Ensuring the safety and wellbeing of participants is our highest priority. We've introduced a range of measures to protect you when you are in university and college buildings, in accordance with University and UK government guidelines. These measures may include: enhanced cleaning regimes and additional facilities for hand washing and hand sanitising; spaces adapted to support social distancing with clear signage and markings; a requirement for the wearing of face coverings during in-person teaching and in indoor shared spaces.

You'll be required to follow University and UK government guidelines whilst in Oxford, and to sign a ‘Student Responsibility Agreement’ in advance of the course, confirming that you will do so (this will be similar to the version for University students, which you can review online).  Further information is available at You should particularly review the University’s Face Coverings policy, which you will need to comply with at all times on University property.

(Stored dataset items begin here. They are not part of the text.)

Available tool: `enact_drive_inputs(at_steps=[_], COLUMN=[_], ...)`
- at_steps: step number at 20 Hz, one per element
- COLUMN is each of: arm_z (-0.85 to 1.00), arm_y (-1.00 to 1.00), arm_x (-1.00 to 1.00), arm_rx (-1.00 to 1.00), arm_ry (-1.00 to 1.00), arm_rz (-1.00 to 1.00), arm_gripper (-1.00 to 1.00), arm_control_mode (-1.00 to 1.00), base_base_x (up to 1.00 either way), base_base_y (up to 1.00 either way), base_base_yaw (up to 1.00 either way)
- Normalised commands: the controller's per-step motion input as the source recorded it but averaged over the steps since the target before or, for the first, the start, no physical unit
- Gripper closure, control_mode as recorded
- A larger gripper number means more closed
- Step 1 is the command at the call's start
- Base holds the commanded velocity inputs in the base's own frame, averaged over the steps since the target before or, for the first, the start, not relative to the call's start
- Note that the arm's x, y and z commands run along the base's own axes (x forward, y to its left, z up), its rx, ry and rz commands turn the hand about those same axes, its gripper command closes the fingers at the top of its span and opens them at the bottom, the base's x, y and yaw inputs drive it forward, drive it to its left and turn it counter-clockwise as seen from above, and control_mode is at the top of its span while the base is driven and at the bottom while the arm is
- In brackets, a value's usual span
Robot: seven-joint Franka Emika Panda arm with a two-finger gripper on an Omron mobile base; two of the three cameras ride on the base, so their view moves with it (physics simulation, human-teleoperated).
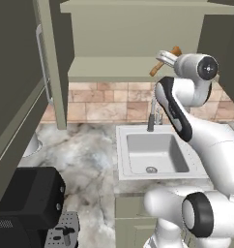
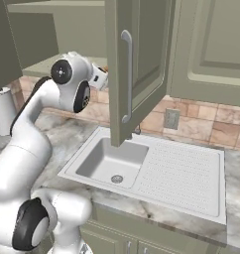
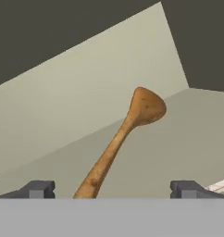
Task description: Organize the utensils by type. Pick up the wooden spoons from the counter and place them in the open cabinet. Then pick up the metallic utensils from the counter and place them in the open drawer.
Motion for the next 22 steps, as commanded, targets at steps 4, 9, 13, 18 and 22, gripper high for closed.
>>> enact_drive_inputs(at_steps=[4,9,13,18,22], arm_z=[0.24,0.18,0.00,-0.22,-0.91], arm_y=[0.48,0.40,0.28,0.11,0.00], arm_x=[-1.00,-1.00,-1.00,-1.00,-1.00], arm_rx=[-0.20,-0.17,-0.12,-0.02,0.00], arm_ry=[0.00,0.09,0.29,0.37,0.09], arm_rz=[0.16,0.14,0.06,0.03,0.00], arm_gripper=[-1.00,-1.00,-1.00,-1.00,-1.00], arm_control_mode=[-1.00,-1.00,-1.00,-1.00,-1.00], base_base_x=[0.00,0.00,0.00,0.00,0.00], base_base_y=[0.00,0.00,0.00,0.00,0.00], base_base_yaw=[0.00,0.00,0.00,0.00,0.00])
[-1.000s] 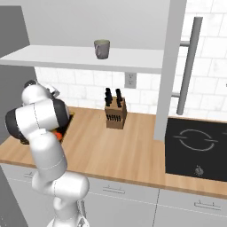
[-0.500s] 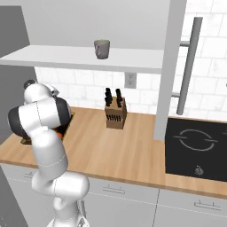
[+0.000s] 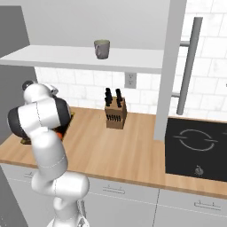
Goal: Pick the kettle from the counter and place it on the tray. Then pick the mug from the cabinet and place it on the tray. Then close the cabinet doors.
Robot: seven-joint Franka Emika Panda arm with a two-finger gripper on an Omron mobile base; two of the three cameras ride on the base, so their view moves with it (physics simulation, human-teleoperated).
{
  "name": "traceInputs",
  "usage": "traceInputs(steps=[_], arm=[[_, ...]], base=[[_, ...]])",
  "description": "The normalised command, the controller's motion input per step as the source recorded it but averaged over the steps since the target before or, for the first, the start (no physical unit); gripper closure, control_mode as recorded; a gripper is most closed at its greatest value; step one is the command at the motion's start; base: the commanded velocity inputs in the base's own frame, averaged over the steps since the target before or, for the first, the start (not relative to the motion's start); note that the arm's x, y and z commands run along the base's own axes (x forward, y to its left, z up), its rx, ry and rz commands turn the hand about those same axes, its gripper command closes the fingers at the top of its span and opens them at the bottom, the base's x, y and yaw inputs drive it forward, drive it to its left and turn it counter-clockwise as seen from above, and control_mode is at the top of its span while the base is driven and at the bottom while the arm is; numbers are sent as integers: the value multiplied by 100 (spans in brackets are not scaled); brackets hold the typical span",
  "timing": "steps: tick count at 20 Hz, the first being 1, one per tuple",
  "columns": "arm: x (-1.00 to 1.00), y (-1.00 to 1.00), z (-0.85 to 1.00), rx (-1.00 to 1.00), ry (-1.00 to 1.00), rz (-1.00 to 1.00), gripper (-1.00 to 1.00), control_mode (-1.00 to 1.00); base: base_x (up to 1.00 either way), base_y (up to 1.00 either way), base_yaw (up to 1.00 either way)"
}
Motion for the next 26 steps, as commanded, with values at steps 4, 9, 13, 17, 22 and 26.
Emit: traceInputs(steps=[4, 9, 13, 17, 22, 26], arm=[[-15, 0, 16, 0, -16, 0, -100, -100], [-34, 0, 39, 0, -23, 0, -100, -100], [-23, 0, 61, 0, -25, 0, -100, -100], [-13, -6, 61, 0, -15, 0, -100, -100], [-51, -7, 15, 4, -1, 0, -100, -100], [-64, -13, 24, 14, 0, -4, -100, -100]], base=[[0, 0, 0], [0, 0, 0], [0, 0, 0], [0, 0, 0], [0, 0, 0], [0, 0, 0]])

If UK government regulations require you to quarantine on arrival in the UK, then you will need to arrange this yourself at your own expense. Unfortunately, we aren’t permitted to let you quarantine in University accommodation. Travel is not encouraged – and may not be permitted – if you are travelling from or through a country on the UK government’s ‘red list’.

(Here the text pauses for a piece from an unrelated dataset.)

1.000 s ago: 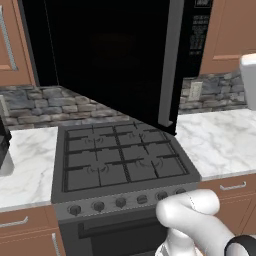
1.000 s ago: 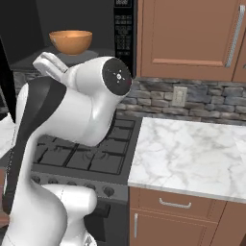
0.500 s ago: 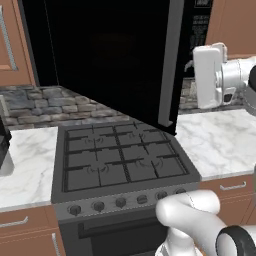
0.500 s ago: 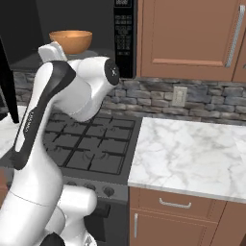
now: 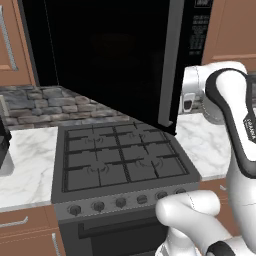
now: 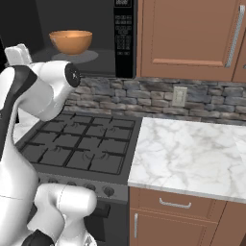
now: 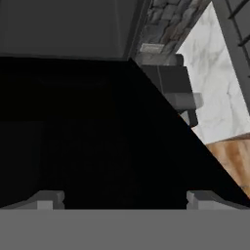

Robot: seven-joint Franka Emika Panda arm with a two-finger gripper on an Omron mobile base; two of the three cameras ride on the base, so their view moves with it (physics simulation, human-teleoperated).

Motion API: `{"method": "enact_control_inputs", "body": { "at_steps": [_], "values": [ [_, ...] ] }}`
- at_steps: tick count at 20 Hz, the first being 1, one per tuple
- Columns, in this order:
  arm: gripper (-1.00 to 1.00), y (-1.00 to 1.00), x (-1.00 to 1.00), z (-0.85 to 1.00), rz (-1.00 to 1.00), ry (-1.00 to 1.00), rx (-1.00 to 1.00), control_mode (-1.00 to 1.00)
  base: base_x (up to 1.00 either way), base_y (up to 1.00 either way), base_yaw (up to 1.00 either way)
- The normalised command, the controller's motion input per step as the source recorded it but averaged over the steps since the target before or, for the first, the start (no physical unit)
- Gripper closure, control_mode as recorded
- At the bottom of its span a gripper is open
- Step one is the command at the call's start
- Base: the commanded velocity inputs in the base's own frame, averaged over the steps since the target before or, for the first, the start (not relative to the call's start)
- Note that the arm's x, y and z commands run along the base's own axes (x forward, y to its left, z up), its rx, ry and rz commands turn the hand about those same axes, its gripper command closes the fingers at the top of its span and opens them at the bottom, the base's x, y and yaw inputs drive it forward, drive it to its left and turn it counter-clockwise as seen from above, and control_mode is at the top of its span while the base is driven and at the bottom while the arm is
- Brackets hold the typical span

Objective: The microwave is finished heating the shrimp and eggplant. Take the bowl containing the food and place it on the dining counter.

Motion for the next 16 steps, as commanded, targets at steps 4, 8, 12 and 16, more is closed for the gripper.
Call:
{"method": "enact_control_inputs", "body": {
  "at_steps": [4,8,12,16],
  "values": [
    [-1.0,1.0,-0.59,0.0,0.13,0.1,0.0,-1.0,0.0,0.0,0.0],
    [-1.0,1.0,-0.47,0.0,0.1,0.09,0.0,-1.0,0.0,0.0,0.0],
    [-1.0,1.0,-0.25,0.0,0.03,0.07,-0.02,-1.0,0.0,0.0,0.0],
    [-1.0,1.0,0.0,-0.08,-0.05,0.05,-0.16,-1.0,0.0,0.0,0.0]
  ]
}}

If we have to cancel your course

Should it be necessary to cancel your course, we will make every reasonable effort to give you as much notice of cancellation as possible, and we will refund all course fees paid by you (including the cost of accommodation, if booked through us as part of your course). Where course fees have been paid in currencies other than in pounds sterling, refunds will be subject to the exchange rate on the date they are processed.

The Department cannot be held responsible for any costs you may incur in relation to travel or accommodation bookings as a result of a course cancellation, or if you are unable to attend the course for any other reason. You are advised to check cancellation policies carefully and to purchase travel insurance.


During your course, you will stay in typical Oxford student accommodation at Christ Church in buildings which range from the 18th to the 20th century.

Participants should note that bedrooms are modestly-furnished, do not have air-conditioning and are arranged on a staircase of four or five floors.

The following types of accommodation are available:

  • Single en suite

  • Single standard

  • Twin en suite

  • Double en suite

  • Standard ‘twin set’

En suite rooms include private bathroom facilities (shower, washbasin and toilet). Standard rooms have their own washbasin and shaver point but bathroom facilities are shared. ‘Twin sets’ comprise two single rooms opening off a sitting room.

Please note that only single accommodation may be booked online; those requiring twin or double accommodation should complete an application form. (See “Application”.)

Please indicate your accommodation preferences (either online or on your application form), together with a note of any mobility problems.

We regret that we are unable to offer you accommodation at Christ Church prior to or following your course. Additionally, family or friends who are not enrolled in the programme cannot be accommodated in college.

We also offer places on a non-residential basis whereby participants can take classes and have meals (lunch and dinner) at the college, having arranged their own accommodation elsewhere.